Grécia acena com taxas do IVA. BCE dá nova ajuda aos bancos

Cimeira. Tsipras deve encontrar-se com Juncker, Draghi e Lagarde hoje de manhã. Schäuble mantém defesa da austeridade.

Meia Europa passou este fim de semana ao telefone numa tentativa em contra-relógio de conseguir um acordo entre a Grécia e os credores na cimeira extraordinária de líderes da zona euro que se realiza hoje em Bruxelas horas depois de um Eurogrupo, também ele extraordinário. A palavra de ordem é o tempo está a esgotar-se.
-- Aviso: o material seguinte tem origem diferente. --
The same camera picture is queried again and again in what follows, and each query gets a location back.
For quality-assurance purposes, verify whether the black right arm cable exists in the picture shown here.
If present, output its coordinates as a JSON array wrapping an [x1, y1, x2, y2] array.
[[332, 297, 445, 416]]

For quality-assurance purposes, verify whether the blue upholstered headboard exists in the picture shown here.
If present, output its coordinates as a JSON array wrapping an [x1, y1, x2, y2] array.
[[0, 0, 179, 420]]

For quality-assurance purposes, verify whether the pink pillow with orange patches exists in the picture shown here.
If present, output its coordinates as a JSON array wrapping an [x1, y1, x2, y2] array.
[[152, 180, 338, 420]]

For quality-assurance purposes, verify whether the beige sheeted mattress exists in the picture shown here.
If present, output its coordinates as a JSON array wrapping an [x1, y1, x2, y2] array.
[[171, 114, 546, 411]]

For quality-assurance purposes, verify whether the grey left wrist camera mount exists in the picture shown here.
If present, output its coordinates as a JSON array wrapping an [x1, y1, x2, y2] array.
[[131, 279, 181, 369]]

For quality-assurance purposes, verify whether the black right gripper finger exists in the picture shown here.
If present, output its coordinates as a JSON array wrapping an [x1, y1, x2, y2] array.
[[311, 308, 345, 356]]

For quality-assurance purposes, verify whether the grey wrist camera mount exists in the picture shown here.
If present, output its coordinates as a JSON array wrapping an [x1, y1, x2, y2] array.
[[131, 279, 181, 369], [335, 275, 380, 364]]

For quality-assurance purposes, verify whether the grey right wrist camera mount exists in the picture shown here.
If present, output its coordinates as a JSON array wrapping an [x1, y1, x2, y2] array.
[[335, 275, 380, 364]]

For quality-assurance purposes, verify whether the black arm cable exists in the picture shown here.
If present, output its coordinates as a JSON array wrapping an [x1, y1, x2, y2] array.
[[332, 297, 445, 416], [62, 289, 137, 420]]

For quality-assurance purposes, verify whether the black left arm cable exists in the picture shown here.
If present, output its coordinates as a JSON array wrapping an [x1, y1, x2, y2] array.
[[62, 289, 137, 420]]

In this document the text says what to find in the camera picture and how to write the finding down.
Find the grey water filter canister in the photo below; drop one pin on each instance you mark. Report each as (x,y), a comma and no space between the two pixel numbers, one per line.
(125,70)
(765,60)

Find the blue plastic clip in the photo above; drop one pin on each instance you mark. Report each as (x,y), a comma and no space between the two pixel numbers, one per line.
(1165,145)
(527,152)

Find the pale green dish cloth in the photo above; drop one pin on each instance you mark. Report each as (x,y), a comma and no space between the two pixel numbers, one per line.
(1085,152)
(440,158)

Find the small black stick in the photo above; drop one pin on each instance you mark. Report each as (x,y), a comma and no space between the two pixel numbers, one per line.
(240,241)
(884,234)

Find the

E de facto está: o programa de resgate de Atenas termina dia 30, provocando o desaparecimento dos 7,2 mil milhões de euros que restam do empréstimo das instituições. Também nesse dia a Grécia tem de pagar 1,6 mil milhões de euros ao FMI das quatro prestações de junho. Enquanto isso, o Banco Central Europeu, também ele um credor, vai fazendo a sua parte: garantir a sobrevivência do sistema bancário grego.
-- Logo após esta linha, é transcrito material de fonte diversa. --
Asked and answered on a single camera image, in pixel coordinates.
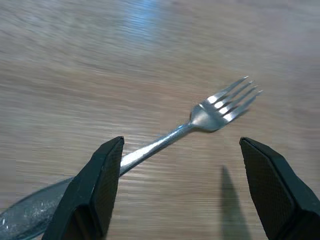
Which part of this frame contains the silver metal fork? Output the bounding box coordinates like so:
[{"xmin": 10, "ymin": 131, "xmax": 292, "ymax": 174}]
[{"xmin": 0, "ymin": 75, "xmax": 264, "ymax": 240}]

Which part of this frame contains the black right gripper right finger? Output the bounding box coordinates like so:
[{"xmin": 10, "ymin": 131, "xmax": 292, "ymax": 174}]
[{"xmin": 239, "ymin": 136, "xmax": 320, "ymax": 240}]

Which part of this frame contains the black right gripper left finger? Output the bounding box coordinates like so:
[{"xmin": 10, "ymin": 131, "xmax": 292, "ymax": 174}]
[{"xmin": 41, "ymin": 135, "xmax": 125, "ymax": 240}]

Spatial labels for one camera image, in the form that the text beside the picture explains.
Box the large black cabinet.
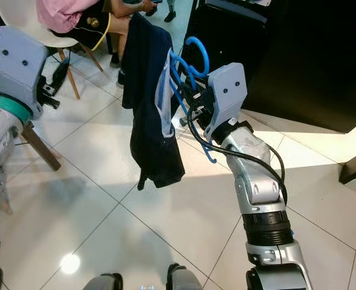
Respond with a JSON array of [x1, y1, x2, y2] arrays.
[[181, 0, 356, 134]]

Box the white chair wooden legs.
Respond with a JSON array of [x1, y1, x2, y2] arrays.
[[0, 0, 106, 100]]

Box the grey robot right leg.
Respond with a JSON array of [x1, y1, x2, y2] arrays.
[[166, 263, 203, 290]]

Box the navy shirt with white trim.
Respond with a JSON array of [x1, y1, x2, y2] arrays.
[[121, 13, 186, 191]]

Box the grey robot left leg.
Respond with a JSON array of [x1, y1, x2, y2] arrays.
[[81, 273, 123, 290]]

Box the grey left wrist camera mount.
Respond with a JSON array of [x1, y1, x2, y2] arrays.
[[0, 27, 49, 115]]

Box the grey robot leg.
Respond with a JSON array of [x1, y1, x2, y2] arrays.
[[81, 273, 123, 290], [166, 263, 203, 290]]

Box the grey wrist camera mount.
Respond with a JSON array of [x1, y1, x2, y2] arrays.
[[0, 27, 49, 115], [202, 62, 248, 143]]

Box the blue plastic clothes hanger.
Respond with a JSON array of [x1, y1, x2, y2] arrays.
[[169, 36, 218, 164]]

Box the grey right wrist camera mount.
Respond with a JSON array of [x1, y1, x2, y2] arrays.
[[202, 62, 248, 143]]

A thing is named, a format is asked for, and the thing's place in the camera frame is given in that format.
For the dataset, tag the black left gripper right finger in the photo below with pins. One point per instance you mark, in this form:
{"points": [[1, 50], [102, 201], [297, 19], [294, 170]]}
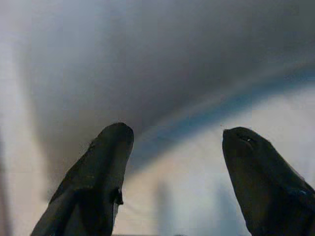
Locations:
{"points": [[265, 186]]}

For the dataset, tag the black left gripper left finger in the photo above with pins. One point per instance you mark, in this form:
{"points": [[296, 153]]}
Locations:
{"points": [[93, 177]]}

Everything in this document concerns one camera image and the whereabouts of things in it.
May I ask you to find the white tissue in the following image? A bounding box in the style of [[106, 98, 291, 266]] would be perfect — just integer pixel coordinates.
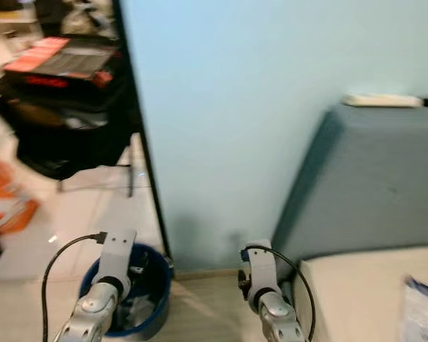
[[116, 294, 159, 334]]

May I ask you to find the white blue plastic bag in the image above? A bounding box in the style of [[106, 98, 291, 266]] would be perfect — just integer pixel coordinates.
[[401, 276, 428, 342]]

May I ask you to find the mattress with beige sheet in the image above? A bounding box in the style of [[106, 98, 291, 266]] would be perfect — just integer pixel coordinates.
[[292, 246, 428, 342]]

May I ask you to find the black fabric chair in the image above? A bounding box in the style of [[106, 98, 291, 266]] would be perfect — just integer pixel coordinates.
[[0, 68, 143, 197]]

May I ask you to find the orange white shopping bag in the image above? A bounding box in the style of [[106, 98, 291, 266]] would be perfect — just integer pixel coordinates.
[[0, 153, 40, 238]]

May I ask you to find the teal upholstered headboard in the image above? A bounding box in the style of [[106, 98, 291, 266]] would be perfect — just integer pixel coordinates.
[[271, 103, 428, 261]]

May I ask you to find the white remote control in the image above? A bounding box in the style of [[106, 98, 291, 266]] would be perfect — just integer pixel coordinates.
[[342, 94, 423, 109]]

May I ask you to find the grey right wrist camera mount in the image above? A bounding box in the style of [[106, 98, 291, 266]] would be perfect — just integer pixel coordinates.
[[245, 239, 275, 296]]

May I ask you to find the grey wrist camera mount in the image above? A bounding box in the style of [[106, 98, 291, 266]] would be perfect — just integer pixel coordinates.
[[98, 229, 138, 286], [245, 239, 275, 296]]

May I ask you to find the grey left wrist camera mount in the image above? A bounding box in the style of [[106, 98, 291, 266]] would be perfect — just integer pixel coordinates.
[[98, 229, 138, 286]]

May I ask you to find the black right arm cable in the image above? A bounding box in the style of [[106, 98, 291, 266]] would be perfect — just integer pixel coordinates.
[[243, 244, 316, 336]]

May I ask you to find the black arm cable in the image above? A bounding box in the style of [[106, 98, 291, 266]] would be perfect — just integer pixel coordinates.
[[243, 244, 316, 336], [41, 232, 106, 342]]

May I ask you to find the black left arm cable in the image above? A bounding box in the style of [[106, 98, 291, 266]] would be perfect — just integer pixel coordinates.
[[41, 232, 106, 342]]

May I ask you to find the black partition frame post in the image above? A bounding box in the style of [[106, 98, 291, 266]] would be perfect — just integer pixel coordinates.
[[111, 0, 172, 271]]
O governo helénico esteve ontem reunido durante horas para ultimar as propostas que Alexis Tsipras vai apresentar hoje aos seus colegas da zona euro, tendo em vista "um acordo benéfico mútuo", resumiu fonte do executivo. No final da reunião, o ministro das Finanças, Yanis Varoufakis, limitou-se a dizer: "Estamos a ir ao encontro de um acordo".

Segundo a imprensa grega, neste pacote de medidas Atenas admite fazer alterações nas taxas do IVA, um dos pontos de desentendimento com os credores, propondo aumentar de 6% para 13% a taxa da eletricidade (as instituições queriam 23%) e restaurantes, mas mantendo os medicamentos a 6%.